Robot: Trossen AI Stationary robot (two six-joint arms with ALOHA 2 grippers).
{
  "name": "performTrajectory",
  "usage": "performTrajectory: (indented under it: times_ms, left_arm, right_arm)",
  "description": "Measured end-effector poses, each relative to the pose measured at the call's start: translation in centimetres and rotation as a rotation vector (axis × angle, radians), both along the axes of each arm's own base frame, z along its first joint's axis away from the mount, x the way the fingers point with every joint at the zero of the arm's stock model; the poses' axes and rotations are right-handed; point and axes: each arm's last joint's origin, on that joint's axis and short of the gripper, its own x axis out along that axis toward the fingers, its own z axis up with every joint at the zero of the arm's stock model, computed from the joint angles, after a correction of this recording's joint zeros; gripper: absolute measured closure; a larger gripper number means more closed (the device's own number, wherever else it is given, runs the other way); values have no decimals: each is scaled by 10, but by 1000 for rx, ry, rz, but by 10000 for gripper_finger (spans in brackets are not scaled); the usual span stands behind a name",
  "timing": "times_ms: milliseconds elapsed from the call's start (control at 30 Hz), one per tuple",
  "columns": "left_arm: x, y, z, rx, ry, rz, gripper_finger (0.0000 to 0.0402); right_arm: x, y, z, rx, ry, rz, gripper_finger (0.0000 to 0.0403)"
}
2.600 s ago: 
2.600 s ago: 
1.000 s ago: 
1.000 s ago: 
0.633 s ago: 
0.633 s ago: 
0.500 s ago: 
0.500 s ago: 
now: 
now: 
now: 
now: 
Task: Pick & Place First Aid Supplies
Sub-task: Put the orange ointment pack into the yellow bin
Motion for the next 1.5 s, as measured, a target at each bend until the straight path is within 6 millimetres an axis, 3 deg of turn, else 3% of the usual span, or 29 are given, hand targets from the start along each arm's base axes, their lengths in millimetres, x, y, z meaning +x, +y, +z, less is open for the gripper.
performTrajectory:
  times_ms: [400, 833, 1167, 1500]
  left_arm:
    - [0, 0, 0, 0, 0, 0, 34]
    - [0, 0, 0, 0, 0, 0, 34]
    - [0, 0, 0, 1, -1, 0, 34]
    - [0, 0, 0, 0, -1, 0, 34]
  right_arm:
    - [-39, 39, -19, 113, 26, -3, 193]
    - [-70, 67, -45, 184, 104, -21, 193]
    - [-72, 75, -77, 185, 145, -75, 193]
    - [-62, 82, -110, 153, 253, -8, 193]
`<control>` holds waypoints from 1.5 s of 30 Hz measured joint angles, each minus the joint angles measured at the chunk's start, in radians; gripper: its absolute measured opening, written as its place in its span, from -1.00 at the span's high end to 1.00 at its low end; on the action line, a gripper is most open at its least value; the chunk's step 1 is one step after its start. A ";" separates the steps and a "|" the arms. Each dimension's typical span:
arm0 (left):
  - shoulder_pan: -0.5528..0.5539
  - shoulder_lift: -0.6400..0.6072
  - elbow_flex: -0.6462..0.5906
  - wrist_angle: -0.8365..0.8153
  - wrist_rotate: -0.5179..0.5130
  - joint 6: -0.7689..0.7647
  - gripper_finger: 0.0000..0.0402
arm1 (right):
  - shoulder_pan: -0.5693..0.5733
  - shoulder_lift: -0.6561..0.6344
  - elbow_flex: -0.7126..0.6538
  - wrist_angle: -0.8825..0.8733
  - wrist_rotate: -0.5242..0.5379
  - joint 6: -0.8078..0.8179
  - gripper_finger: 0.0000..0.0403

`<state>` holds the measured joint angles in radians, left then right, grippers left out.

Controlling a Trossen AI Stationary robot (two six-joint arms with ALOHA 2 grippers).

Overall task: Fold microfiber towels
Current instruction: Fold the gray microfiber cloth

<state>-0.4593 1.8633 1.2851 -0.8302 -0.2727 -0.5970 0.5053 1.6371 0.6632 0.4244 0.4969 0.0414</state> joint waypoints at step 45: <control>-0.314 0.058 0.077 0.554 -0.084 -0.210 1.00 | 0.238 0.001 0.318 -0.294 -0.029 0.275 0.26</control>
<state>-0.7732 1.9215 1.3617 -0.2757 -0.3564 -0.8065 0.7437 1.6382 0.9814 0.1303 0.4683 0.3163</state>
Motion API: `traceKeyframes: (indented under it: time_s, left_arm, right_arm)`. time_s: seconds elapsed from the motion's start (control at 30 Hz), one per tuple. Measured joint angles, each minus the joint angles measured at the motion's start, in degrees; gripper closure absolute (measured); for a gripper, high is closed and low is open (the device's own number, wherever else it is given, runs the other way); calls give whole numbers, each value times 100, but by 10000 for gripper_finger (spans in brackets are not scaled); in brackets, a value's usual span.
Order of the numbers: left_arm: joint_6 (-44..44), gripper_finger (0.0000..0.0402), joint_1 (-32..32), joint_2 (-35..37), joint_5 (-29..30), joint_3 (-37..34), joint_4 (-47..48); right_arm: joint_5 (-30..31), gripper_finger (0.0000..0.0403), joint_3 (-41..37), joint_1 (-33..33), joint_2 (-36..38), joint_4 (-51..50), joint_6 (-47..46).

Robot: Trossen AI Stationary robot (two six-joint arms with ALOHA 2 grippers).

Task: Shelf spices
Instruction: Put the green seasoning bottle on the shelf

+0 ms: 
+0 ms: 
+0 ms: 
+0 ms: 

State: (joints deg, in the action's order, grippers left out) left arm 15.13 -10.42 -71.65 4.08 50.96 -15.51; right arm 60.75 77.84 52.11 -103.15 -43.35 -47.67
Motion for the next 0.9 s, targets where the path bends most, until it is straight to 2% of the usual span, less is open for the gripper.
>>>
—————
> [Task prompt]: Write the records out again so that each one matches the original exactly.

> [Answer section]:
Robot: Trossen AI Stationary robot (two six-joint arms with ALOHA 2 grippers).
{
  "name": "performTrajectory",
  "usage": "performTrajectory: (indented under it: times_ms, left_arm, right_arm)",
  "description": "Measured end-effector poses, each relative to the pose measured at the call's start: translation in centimetres and rotation as a rotation vector (axis × angle, radians), both along the axes of each arm's own base frame, z along its first joint's axis away from the mount, x the way the fingers point with every joint at the zero of the arm's stock model; the poses' axes and rotations are right-handed; point and axes: each arm's last joint's origin, on that joint's axis and short of the gripper, its own x axis out along that axis toward the fingers, its own z axis up with every joint at the zero of the arm's stock model, computed from the joint angles, after a correction of this recording's joint zeros; gripper: absolute measured closure; a larger gripper number means more closed (the device's own number, wherever else it is given, runs the other way); values have no decimals: each is scaled by 10, but by 1000 for rx, ry, rz, but by 10000 for gripper_finger (spans in brackets are not scaled); the usual span stands behind a name",
  "timing": "times_ms: milliseconds elapsed from the call's start (control at 30 Hz), one per tuple",
  "columns": "left_arm: x, y, z, rx, ry, rz, gripper_finger (0.0000 to 0.0402); right_arm: x, y, z, rx, ry, rz, gripper_finger (0.0000 to 0.0403)"
}
2.600 s ago: 
2.600 s ago: 
1.000 s ago: 
1.000 s ago: 
0.633 s ago: 
0.633 s ago: 
0.500 s ago: 
0.500 s ago: 
now: 
now: 
now: 
now: 
Task: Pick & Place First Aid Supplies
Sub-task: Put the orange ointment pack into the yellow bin
Motion for the next 1.5 s, as measured, a target at each bend until the straight path is within 6 millimetres an axis, 3 deg of turn, else 3% of the usual span, or 29 are given, hand targets from the start along each arm's base axes, their lengths in millimetres, x, y, z meaning +x, +y, +z, less is open for the gripper.
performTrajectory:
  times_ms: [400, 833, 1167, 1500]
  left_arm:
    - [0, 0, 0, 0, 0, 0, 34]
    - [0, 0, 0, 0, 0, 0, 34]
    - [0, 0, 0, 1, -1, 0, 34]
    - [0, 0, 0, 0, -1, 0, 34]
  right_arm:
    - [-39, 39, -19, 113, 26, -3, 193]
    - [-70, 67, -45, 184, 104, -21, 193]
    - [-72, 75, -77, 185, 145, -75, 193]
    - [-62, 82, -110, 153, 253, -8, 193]
`<control>` holds waypoints from 1.5 s of 30 Hz measured joint angles, each minus the joint angles measured at the chunk's start, in radians; gripper: its absolute measured opening, written as its place in its span, from -1.00 at the span's high end to 1.00 at its low end; on the action line, a gripper is most open at its least value; the chunk's step 1 is one step after its start. A ";" separates the steps and a "|" the arms. Each dimension's typical span:
arm0 (left):
  - shoulder_pan: -0.5528..0.5539
  - shoulder_lift: -0.6400..0.6072
  - elbow_flex: -0.6462..0.5906
  - wrist_angle: -0.8365..0.8153
  - wrist_rotate: -0.5179..0.5130
  - joint 6: -0.7689..0.7647
  - gripper_finger: 0.0000..0.0402
arm1 (right):
  - shoulder_pan: -0.5693..0.5733
  - shoulder_lift: -0.6561..0.6344
  - elbow_flex: -0.7126..0.6538
  - wrist_angle: -0.8825..0.8733
  - wrist_rotate: -0.5242..0.5379
  - joint 6: -0.8078..0.8179
  - gripper_finger: 0.0000..0.0403

`<state>` holds the measured joint angles in radians, left then right, grippers left out.

Controlling a Trossen AI Stationary robot (two six-joint arms with ALOHA 2 grippers).

Overall task: Fold microfiber towels
Current instruction: Fold the gray microfiber cloth

<state>-0.4593 1.8633 1.2851 -0.8302 -0.2727 -0.5970 0.5053 1.6371 0.6632 0.4244 0.4969 0.0414</state> joint waypoints at step 45: <control>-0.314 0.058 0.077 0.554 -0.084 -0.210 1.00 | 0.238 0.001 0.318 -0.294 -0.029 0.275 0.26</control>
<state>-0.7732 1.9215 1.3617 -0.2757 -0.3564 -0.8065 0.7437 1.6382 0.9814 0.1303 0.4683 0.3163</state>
Motion API: `traceKeyframes: (indented under it: time_s, left_arm, right_arm)`. time_s: seconds elapsed from the motion's start (control at 30 Hz), one per tuple. Measured joint angles, each minus the joint angles measured at the motion's start, in degrees; gripper closure absolute (measured); for a gripper, high is closed and low is open (the device's own number, wherever else it is given, runs the other way); calls give whole numbers, each value times 100, but by 10000 for gripper_finger (spans in brackets are not scaled); in brackets, a value's usual span.
Order of the numbers: left_arm: joint_6 (-44..44), gripper_finger (0.0000..0.0402), joint_1 (-32..32), joint_2 (-35..37), joint_5 (-29..30), joint_3 (-37..34), joint_4 (-47..48); right_arm: joint_5 (-30..31), gripper_finger (0.0000..0.0403), joint_3 (-41..37), joint_1 (-33..33), joint_2 (-36..38), joint_4 (-51..50), joint_6 (-47..46).

Robot: Trossen AI Stationary robot (two six-joint arms with ALOHA 2 grippers).

Task: Shelf spices
Instruction: Put the green seasoning bottle on the shelf

+0 ms: 
+0 ms: 
+0 ms: 
+0 ms: 

State: (joints deg, in the action's order, grippers left out) left arm 15.13 -10.42 -71.65 4.08 50.96 -15.51; right arm 60.75 77.84 52.11 -103.15 -43.35 -47.67
Motion for the next 0.9 s, targets where the path bends most, until it is straight to 2% of the usual span, less is open for the gripper.
>>>

No further output is expected for this exercise.